→ Task details
Start to finish, retype the entries exactly while omitting the pictures.

====

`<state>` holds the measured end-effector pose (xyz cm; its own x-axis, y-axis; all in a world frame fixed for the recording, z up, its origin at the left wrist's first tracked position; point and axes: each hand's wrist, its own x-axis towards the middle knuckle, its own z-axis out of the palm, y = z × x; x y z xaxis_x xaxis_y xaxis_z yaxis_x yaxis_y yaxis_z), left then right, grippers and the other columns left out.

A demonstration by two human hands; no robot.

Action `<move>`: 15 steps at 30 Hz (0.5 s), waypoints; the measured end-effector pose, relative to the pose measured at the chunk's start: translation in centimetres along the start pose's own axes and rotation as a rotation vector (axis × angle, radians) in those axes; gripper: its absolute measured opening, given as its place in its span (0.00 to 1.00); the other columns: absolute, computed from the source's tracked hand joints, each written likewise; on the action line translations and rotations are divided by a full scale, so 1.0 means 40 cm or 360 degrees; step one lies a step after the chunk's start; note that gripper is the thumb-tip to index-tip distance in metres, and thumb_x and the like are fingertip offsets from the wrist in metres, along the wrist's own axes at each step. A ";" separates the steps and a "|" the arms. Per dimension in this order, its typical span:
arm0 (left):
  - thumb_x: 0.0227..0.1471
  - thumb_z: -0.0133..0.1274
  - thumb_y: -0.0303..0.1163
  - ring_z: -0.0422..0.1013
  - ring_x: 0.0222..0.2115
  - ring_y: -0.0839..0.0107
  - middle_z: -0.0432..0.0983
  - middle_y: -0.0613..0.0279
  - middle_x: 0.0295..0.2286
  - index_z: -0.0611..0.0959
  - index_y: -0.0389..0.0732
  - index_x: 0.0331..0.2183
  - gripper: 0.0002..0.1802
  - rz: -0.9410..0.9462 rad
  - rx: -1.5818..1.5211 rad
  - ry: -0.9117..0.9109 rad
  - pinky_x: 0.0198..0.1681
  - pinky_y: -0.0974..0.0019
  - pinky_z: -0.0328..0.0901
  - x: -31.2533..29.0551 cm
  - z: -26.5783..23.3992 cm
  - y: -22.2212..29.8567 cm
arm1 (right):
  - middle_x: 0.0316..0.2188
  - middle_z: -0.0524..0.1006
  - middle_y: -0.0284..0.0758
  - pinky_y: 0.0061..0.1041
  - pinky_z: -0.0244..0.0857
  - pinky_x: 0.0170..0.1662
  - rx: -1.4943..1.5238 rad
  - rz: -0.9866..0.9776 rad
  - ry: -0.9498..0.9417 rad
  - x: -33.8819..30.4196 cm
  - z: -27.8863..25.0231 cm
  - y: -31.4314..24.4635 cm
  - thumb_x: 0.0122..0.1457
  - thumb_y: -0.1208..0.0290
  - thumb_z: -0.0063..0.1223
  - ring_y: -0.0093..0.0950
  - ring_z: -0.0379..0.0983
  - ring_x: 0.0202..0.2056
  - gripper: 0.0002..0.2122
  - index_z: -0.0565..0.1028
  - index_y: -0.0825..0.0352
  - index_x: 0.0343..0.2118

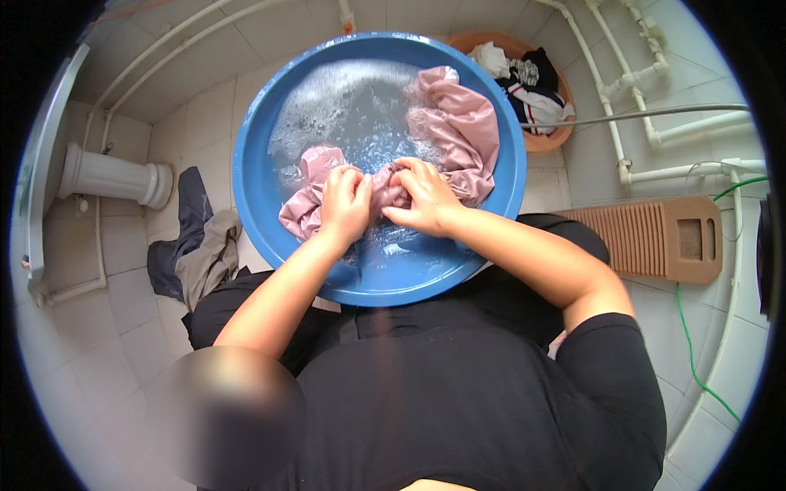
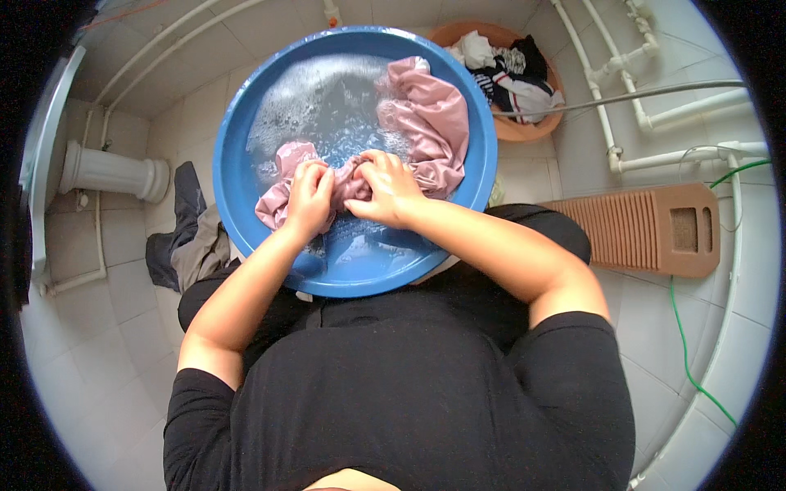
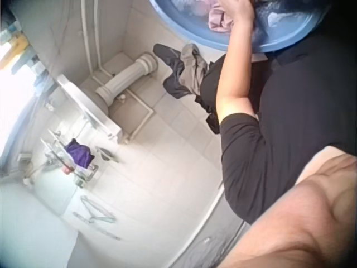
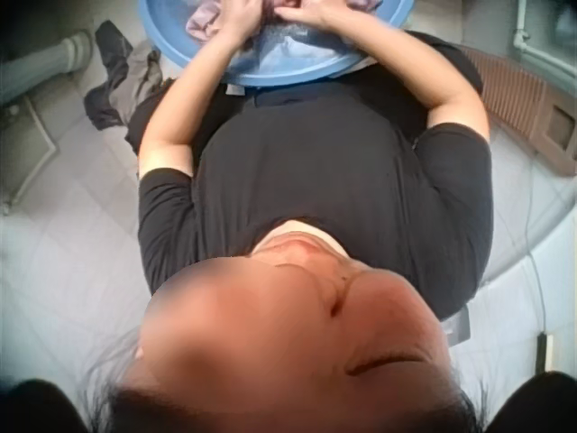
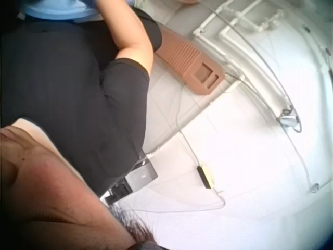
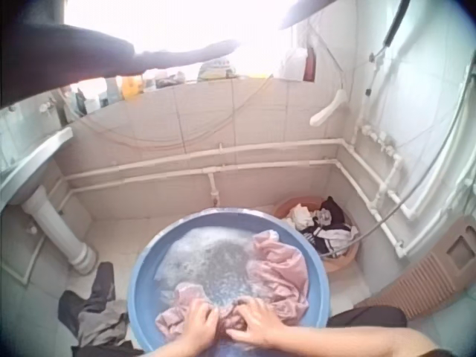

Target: The person sits on the floor and hand-washes a pink garment in a blue basin filled with soapy water. They repeatedly scrub, squeeze, and agitate the fabric by hand, occasionally using a washboard placed inside the basin to aid the cleaning process.

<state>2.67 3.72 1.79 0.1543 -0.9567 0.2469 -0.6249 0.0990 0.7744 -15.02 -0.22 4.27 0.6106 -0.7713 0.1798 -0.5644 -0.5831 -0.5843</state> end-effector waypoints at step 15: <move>0.46 0.49 0.31 0.65 0.32 0.52 0.69 0.51 0.29 0.73 0.37 0.29 0.08 0.0284 0.0467 -0.0160 0.36 0.55 0.60 -0.061 -0.016 0.055 | 0.38 0.69 0.41 0.37 0.62 0.43 -0.0076 -0.0082 0.0041 -0.028 0.004 -0.025 0.41 0.61 0.54 0.40 0.65 0.40 0.16 0.72 0.65 0.32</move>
<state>1.39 6.43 3.28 -0.0439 -0.9550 0.2932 -0.8308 0.1979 0.5202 -15.05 1.26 4.51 0.6255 -0.7458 0.2294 -0.5589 -0.6333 -0.5353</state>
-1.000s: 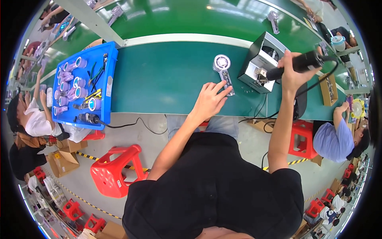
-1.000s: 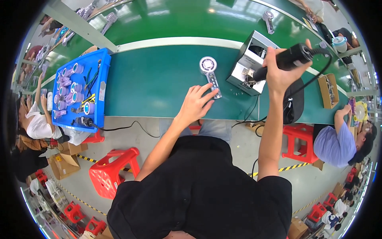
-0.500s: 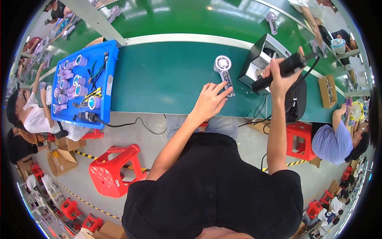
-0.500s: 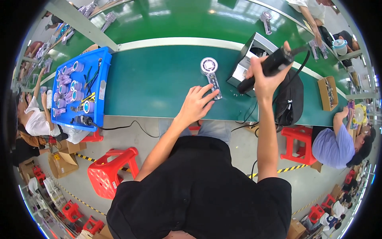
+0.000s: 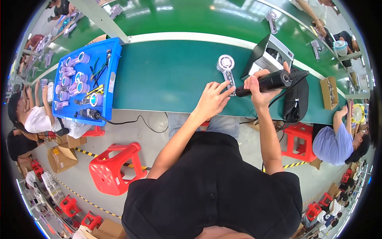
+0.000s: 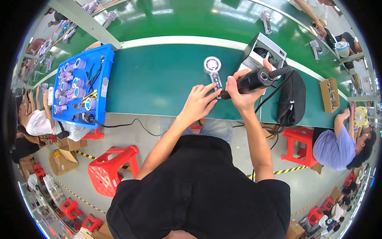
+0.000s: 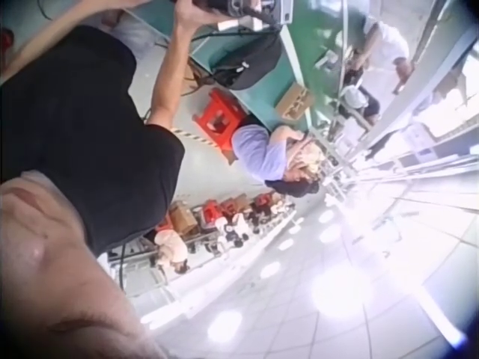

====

→ Answer to this exercise
`<state>` holds the measured end-effector pose (xyz cm; its own x-axis, y-axis; all in a world frame fixed for the recording, z up, its origin at the left wrist's first tracked position; point and axes: each hand's wrist, its own x-axis towards the middle knuckle, its own z-axis out of the palm, y = z × x; x y z xaxis_x xaxis_y xaxis_z yaxis_x yaxis_y yaxis_z), left then right, grippers and the other columns left out.

A demonstration by two human hands; no robot.

Action `<move>`: 15 steps at 30 Hz (0.5 s), waypoints; the measured end-effector pose, relative to the pose measured at the chunk's start: translation in centimetres along the start pose's own axes and rotation as a rotation vector (axis × angle, radians) in those axes; gripper: its absolute measured opening, given as its place in its span (0.00 to 1.00); the other columns: absolute, computed from the source's tracked hand joints, each written likewise; on the action line translations and rotations are divided by a full scale, so 1.0 means 40 cm or 360 degrees; step one lies a step after the chunk's start; note that gripper is the thumb-tip to index-tip distance in metres, and thumb_x and the like are fingertip offsets from the wrist in metres, along the wrist's own axes at each step. A ";" separates the steps and a "|" the arms. Per dimension in this order, its typical span:
arm0 (left):
  - thumb_x: 0.0227..0.1471
  - thumb_z: -0.0133..0.1274
  - thumb_y: -0.0303..0.1163
  - ring_z: -0.0422..0.1013
  - ring_x: 0.0222..0.2115
  - ring_y: -0.0839..0.0107
  - middle_z: -0.0432..0.0983
  - middle_y: -0.0613..0.0279
  - middle_x: 0.0295..0.2286
  - index_z: -0.0611..0.0959
  - index_y: -0.0389..0.0732
  - index_x: 0.0331..0.2183
  - gripper: 0.0002..0.1802
  - rz: -0.9410..0.9462 rad
  - rx: -1.5818..1.5211 rad
  - ry: -0.9117..0.9109 rad
  - pinky_x: 0.0198..0.1681
  - pinky_y: -0.0974..0.0019
  - pinky_z: -0.0328..0.0901
  - x: -31.2533..29.0551 cm
  - z: -26.5783..23.3992 cm
  - y: -22.2212..29.8567 cm
arm1 (right):
  - middle_x: 0.0316..0.2188
  - middle_z: -0.0524..0.1006
  - middle_y: -0.0284..0.0758
  - pinky_y: 0.0061..0.1041
  - pinky_z: -0.0244..0.0857
  - pinky_x: 0.0170..0.1662
  - rx: -1.4943..1.5238 rad
  - rz: -0.9866..0.9776 rad
  - ry: -0.9498..0.9417 rad
  - x: -33.8819..30.4196 cm
  - z: -27.8863..25.0231 cm
  - y: -31.4314..24.4635 cm
  - thumb_x: 0.0122..0.1457
  - thumb_y: -0.1208..0.0290
  - thumb_z: -0.0063..0.1223
  - ring_y: -0.0093..0.0950
  - ring_z: -0.0379..0.0983
  - ring_x: 0.0202..0.2056
  - gripper: 0.0002..0.2122
  - index_z: -0.0565..0.1028
  - index_y: -0.0825..0.0352
  - index_x: 0.0343..0.2118


Target: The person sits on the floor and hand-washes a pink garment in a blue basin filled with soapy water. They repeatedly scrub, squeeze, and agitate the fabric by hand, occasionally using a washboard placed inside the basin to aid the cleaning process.

<state>2.67 3.72 1.79 0.1543 -0.9567 0.2469 -0.6249 0.0990 0.7744 -15.02 -0.22 4.27 0.6106 -0.7713 0.1798 -0.5644 -0.5831 -0.5843</state> end-effector waypoints at step 15: <move>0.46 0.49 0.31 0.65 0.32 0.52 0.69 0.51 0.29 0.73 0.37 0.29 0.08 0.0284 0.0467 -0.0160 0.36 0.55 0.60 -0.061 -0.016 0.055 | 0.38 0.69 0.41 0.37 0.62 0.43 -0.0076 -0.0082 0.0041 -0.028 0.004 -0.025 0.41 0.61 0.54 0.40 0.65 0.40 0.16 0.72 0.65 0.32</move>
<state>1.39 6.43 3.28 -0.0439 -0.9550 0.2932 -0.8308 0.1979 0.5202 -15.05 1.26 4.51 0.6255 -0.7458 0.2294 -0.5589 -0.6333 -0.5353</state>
-1.000s: 
-1.000s: 
-0.500s: 
-0.500s: 
+0.000s: 
+0.000s: 
+0.000s: 

This answer has no further content.